Steady and Unsteady RANS Modeling of Wake Effects and Grid Resolution Requirements in a Low-Pressure Turbine Cascade

Abstract

Abstract Due to relative motion between rotors and stators in aircraft engines, periodic wakes are present in downstream blade rows, which exert significant influence at flow loss and engine efficiency. To quantify and reproduce this influence, a low-pressure turbine cascade is computed using steady and unsteady RANS methods in the flow solver TRACE by DLR and MTU Aero Engines. A thorough grid study is carried out and various aspects of grid resolution requirements are investigated for the setups and considered performance metrics respectively.

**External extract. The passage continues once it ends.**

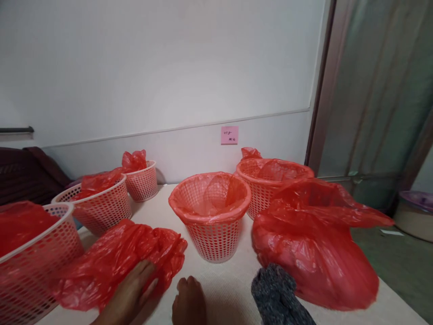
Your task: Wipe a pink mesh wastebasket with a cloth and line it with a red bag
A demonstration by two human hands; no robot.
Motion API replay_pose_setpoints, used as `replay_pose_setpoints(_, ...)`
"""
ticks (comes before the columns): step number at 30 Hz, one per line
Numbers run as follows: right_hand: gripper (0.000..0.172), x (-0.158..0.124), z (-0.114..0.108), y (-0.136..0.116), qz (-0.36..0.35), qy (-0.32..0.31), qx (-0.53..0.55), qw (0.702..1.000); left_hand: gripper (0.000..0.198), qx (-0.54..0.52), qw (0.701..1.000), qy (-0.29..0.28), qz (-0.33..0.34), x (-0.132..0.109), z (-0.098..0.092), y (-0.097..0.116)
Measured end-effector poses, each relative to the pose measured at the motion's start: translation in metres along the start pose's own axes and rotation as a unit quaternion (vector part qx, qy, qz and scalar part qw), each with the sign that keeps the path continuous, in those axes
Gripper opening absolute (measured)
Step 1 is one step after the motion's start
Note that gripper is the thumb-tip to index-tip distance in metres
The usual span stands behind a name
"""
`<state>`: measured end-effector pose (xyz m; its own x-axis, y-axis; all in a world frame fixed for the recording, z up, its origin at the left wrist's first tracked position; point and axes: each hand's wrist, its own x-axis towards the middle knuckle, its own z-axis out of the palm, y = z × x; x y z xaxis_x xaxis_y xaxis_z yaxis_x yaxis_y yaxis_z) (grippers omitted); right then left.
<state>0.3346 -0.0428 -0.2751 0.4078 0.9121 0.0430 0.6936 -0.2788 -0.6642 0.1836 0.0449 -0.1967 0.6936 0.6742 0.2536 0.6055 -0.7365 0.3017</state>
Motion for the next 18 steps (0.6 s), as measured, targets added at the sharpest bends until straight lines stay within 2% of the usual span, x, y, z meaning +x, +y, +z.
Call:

A steady state transition model extension that has been developed and published by the authors is applied to the cascade flow at a number of operating points and validated with experimental data while being compared to the unsteady results as well as the steady state results without the wake effect extension. Further, a variation of wake-related parameters is carried out while discussing the effects modeled in the unsteady setup as well as the ability of the two steady state setups (with and without wake extension) to capture the trends identified by the unsteady results. A sufficiently accurate reproduction by the wake model extension enables steady simulations of the inherently unsteady effects in the aerodynamic design of the turbine, which results in an enormous saving of computational time and effort.